SOY MOA, Y ¿QUÉ?

Hoy es el día en el que de nuevo me siento a escribir por primera vez después de mucho tiempo.

He estado tan atareada creando todo el contenido de MOA que a penas he tenido tiempo para “oírme pensar” como yo digo.

No sé si a vosotras os ha pasado, llegar a veces a un punto en el que lo más cerca que querríais estar de vosotras mismas en ese momento sería a 10.000 kilómetros de distancia. Si os ha pasado entonces me comprenderéis bien.

Estoy tan agotada de tecnicismos, de tareas por hacer y de sentirme culpable por no dar más de sí, que creo que lo de Mujer Orquesta al Aparato se me queda corto.

Si algo he aprendido de mi experiencia de los últimos tiempos es que he de darme espacio para el error y de que de las cosas imperfectas se aprende algo, pero, a veces, me dejo llevar por mi instinto anti-fracaso y me cabreo conmigo misma.

En otras palabras, lo mejorable no sirve y me saboteo a mi misma. Ya me pueden decir misa en latín, “qué bien lo has hecho”, “qué bien te ha quedado”, “qué gran trabajo”, que me entra por un oído y me sale por el otro.
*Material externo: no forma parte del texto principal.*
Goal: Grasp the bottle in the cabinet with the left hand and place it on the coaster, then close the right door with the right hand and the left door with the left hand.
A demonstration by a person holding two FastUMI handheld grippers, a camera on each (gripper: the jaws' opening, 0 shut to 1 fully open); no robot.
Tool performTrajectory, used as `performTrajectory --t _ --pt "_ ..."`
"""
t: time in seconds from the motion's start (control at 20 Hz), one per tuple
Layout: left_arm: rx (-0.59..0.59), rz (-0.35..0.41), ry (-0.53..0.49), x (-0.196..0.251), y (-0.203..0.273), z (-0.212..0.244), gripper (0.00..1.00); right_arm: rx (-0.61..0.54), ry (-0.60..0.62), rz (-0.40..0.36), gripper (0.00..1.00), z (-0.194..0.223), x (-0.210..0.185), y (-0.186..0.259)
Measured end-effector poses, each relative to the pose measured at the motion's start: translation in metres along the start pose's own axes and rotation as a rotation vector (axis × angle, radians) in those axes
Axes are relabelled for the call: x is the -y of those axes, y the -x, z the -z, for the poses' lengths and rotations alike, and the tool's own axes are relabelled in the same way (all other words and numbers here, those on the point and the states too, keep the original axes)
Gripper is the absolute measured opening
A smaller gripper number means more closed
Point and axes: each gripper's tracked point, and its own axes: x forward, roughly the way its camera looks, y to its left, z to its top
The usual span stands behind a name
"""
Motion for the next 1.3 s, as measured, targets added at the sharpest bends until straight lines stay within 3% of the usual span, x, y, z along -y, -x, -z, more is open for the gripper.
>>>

Vamos que el subidón que me da oír esas palabras me dura menos que un huevo kinder en las manos de mi hija (fanática del chocolate como su madre).

Así que ni corta ni perezosa me he dicho, venga, “menos drama y más aplicarte el cuento”. “Descansa, toma aliento y sigue con una cosa detrás de la otra”.

Pero amigas Orquesteras (y lo pongo en mayúscula porque somos mujeres con nombre propio, sí), “nadie dijo que fuera fácil” (y menos yo), así que respiro hondo, tomo un vaso de agua (un mojito a estas horas casi que no) y me pongo a pensar en el fin que persigo con todo esto. En lo que un día me llevó a la necesidad de crear esta comunidad de mujeres imparables, con sueños (y con sueño también para que nos vamos a engañar) y con espíritu emprendedor.

Mujeres capaces de relegar sus anhelos y sus vidas a un tercer plano en pro de satisfacer las exigencias del mundo que les rodea.

Ese es mi foco de luz. Todas esas mujeres a las que pueda ayudar con mi experiencia, esas mujeres que lidian con trabajos que no les gustan para poder conciliar, esas mujeres que un día fueron divas y ahora se sienten marionetas. Esas mujeres que un día rompieron esquemas y quieren volver a hacerlo.

Es en ese momento en el que, cuando después de ampliar el objetivo y llevarlo a esas mujeres y no solo a mí, me doy cuenta de que esto sigue mereciendo la pena. De que he de seguir trabajando duro en lo que me gusta para que otras encuentren su camino y de que siendo mujer, madre y emprendedora me toca aceptar cada día como un reto.

Así que Orquesteras, “va por ustedes”, por todas y cada una de las mujeres que se identifican con lo que explico. Va por todas esas mujeres que tienen claro que el camino no es fácil, que la crítica está a la orden del día, que los hijos son una bendición y una carga (aunque esté mal decirlo), que para poder sobresalir como un hombre en el ámbito profesional se han de cargar de armas y que si quieren tomar las riendas deben explotar su creatividad y emprender un nuevo rumbo.

Me quito el sombrero ante todas vosotras.